1
Quantum Computational Concepts and Approaches in Drug Discovery, Development and Delivery

Dhanalekshmi Unnikrishnan Meenakshi1*, Suresh Manic Kesavan2, Arul Prakash Francis3 and Shah Alam Khan1†

1College of Pharmacy, National University of Science and Technology, Muscat, Oman

2College of Engineering, National University of Science and Technology, Muscat, Oman

3Centre of Molecular Medicine and Diagnostics (COMManD), Saveetha Dental College and Hospitals, Saveetha Institute of Medical and Technical Sciences, Saveetha University, Chennai, India

Abstract

The use of quantum computing approaches in drug discovery, development, and delivery is on rise. Quantum computing (QC) is becoming more popular as a cost-saving measure in the research, production, and manufacturing of drugs. The use of molecular dynamics and computation tasks has greatly enhanced drug design and optimization of drug delivery systems. This QC method aids in investigating several issues that are difficult to examine in laboratory studies. This chapter discusses how QC simulations can assign a specific drug target site by anticipating the target, resulting in a successful drug development process. It also highlights the important applications of several algorithms in drug delivery and disease diagnosis. Additionally, computational methodologies for various drug delivery systems and carriers are discussed. This chapter also discusses ongoing challenges in the pharmaceutical industry and concerns regarding the chances of accomplishment of QC concepts and technology.

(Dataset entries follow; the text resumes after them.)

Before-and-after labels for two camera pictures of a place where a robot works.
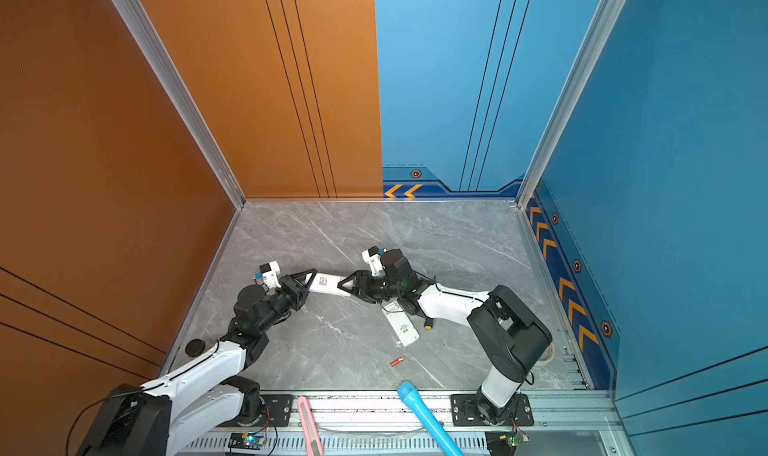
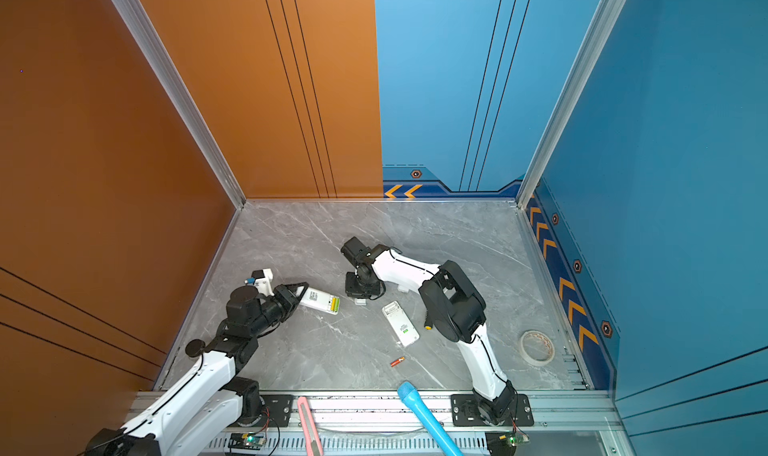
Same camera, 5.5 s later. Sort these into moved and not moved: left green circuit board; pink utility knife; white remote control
Moved: white remote control
Not moved: left green circuit board; pink utility knife
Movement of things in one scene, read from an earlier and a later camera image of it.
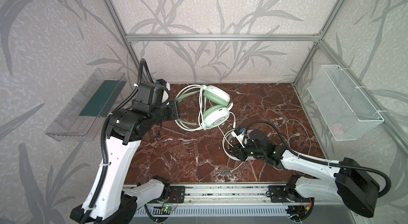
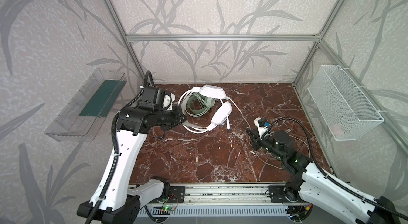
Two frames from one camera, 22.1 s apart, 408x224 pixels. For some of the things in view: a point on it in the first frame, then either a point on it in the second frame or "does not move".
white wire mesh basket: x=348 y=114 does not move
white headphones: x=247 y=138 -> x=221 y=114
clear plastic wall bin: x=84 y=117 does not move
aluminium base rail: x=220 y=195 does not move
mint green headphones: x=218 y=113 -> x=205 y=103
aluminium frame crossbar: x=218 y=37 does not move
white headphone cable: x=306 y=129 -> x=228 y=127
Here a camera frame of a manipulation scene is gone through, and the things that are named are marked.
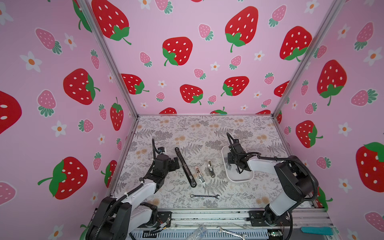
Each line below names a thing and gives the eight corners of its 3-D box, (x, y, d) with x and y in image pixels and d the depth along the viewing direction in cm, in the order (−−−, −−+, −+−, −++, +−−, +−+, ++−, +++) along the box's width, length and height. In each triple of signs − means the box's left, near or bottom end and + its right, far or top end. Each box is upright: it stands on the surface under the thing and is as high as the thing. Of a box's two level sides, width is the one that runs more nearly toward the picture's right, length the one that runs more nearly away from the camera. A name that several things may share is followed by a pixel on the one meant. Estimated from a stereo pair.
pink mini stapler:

Keywords: Drug discovery, drug delivery, quantum computing, simulations, optimization, molecular dynamics, algorithms

1.1 Introduction

Drug development and discovery to identify new chemical entities to treat or cure human diseases is a very long, complex, expensive, and tedious process that often fails [1]. Over the years, the scientific community has tried its best to decrease expenditure, speed up the process of drug development, and progress the accomplishment frequency of identifying drugs or molecules of natural or synthetic origin [2, 3]. In the late 20th century, the paradigm slowly shifted from Ethnopharmacology, a traditional discovery method from medicinal plants, to a computational chemistry-based technique called computer-aided drug design (CADD) to identify a lead molecule capable of binding to a target protein to exhibit favorable therapeutic effects and pharmacokinetic profile [4]. Discovery and optimization of lead molecules following the high-throughput screening (HTS) over hit libraries using a CADD approach can be done either by structured-based or ligand-based drug design [5]. While the latter is favored in the absence of target architectural data and uses a quantitative structure–activity relation (QSAR) model, the former approach is used when knowledge of the 3D structural information of the biological target is available for molecular docking (pharmacophore modeling). Although most of the drugs in the pipeline have been discovered using CADD, the higher computational cost to study the molecular dynamics of protein–ligand interactions and the reliability of the current statistical techniques available to study pharmacokinetic profile limits its usefulness [6–8]. The challenges and limitations of CADD could be overcome with the help of an emerging quantum computing (QC) technology that can handle and stimulate larger and more complex chemical structures more efficiently. QC application will certainly benefit the pharmaceutical industry from innovation in drug discovery to the manufacture and development of promising therapeutic modalities [8].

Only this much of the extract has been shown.